• _EXERCISE DESCRIPTION_
Repeat exactly each line of the data provided below.
══════════════════════════════
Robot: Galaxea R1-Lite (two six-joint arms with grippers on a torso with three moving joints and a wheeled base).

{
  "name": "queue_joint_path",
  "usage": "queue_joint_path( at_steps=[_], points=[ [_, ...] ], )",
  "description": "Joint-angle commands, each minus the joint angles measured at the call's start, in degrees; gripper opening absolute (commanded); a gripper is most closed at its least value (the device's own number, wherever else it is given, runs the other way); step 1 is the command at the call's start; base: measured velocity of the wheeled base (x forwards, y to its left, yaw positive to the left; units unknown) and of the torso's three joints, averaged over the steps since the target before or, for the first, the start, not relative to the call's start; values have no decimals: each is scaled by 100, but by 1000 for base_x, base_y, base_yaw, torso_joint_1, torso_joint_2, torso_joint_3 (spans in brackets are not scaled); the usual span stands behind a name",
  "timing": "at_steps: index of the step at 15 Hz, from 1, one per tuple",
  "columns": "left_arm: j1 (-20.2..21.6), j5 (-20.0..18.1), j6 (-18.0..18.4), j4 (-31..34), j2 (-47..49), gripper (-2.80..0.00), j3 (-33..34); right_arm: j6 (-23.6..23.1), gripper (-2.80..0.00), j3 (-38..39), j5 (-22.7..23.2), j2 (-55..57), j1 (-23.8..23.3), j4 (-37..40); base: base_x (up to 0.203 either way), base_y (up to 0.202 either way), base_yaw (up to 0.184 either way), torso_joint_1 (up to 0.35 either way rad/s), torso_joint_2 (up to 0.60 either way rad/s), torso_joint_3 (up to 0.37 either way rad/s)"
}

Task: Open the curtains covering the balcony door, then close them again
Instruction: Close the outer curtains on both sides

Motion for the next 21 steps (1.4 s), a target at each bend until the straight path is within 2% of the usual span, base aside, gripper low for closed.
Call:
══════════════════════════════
• _RESPONSE AREA_
Robot: Galaxea R1-Lite (two six-joint arms with grippers on a torso with three moving joints and a wheeled base).

{
  "name": "queue_joint_path",
  "usage": "queue_joint_path( at_steps=[_], points=[ [_, ...] ], )",
  "description": "Joint-angle commands, each minus the joint angles measured at the call's start, in degrees; gripper opening absolute (commanded); a gripper is most closed at its least value (the device's own number, wherever else it is given, runs the other way); step 1 is the command at the call's start; base: measured velocity of the wheeled base (x forwards, y to its left, yaw positive to the left; units unknown) and of the torso's three joints, averaged over the steps since the target before or, for the first, the start, not relative to the call's start; values have no decimals: each is scaled by 100, but by 1000 for base_x, base_y, base_yaw, torso_joint_1, torso_joint_2, torso_joint_3 (spans in brackets are not scaled); the usual span stands behind a name",
  "timing": "at_steps: index of the step at 15 Hz, from 1, one per tuple",
  "columns": "left_arm: j1 (-20.2..21.6), j5 (-20.0..18.1), j6 (-18.0..18.4), j4 (-31..34), j2 (-47..49), gripper (-2.80..0.00), j3 (-33..34); right_arm: j6 (-23.6..23.1), gripper (-2.80..0.00), j3 (-38..39), j5 (-22.7..23.2), j2 (-55..57), j1 (-23.8..23.3), j4 (-37..40); base: base_x (up to 0.203 either way), base_y (up to 0.202 either way), base_yaw (up to 0.184 either way), torso_joint_1 (up to 0.35 either way rad/s), torso_joint_2 (up to 0.60 either way rad/s), torso_joint_3 (up to 0.37 either way rad/s)"
}

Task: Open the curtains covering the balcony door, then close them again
Instruction: Close the outer curtains on both sides

Motion for the next 21 steps (1.4 s), a target at each bend until the straight path is within 2% of the usual span, base aside, gripper low for closed.
Call:

This completes the answer to the exercise.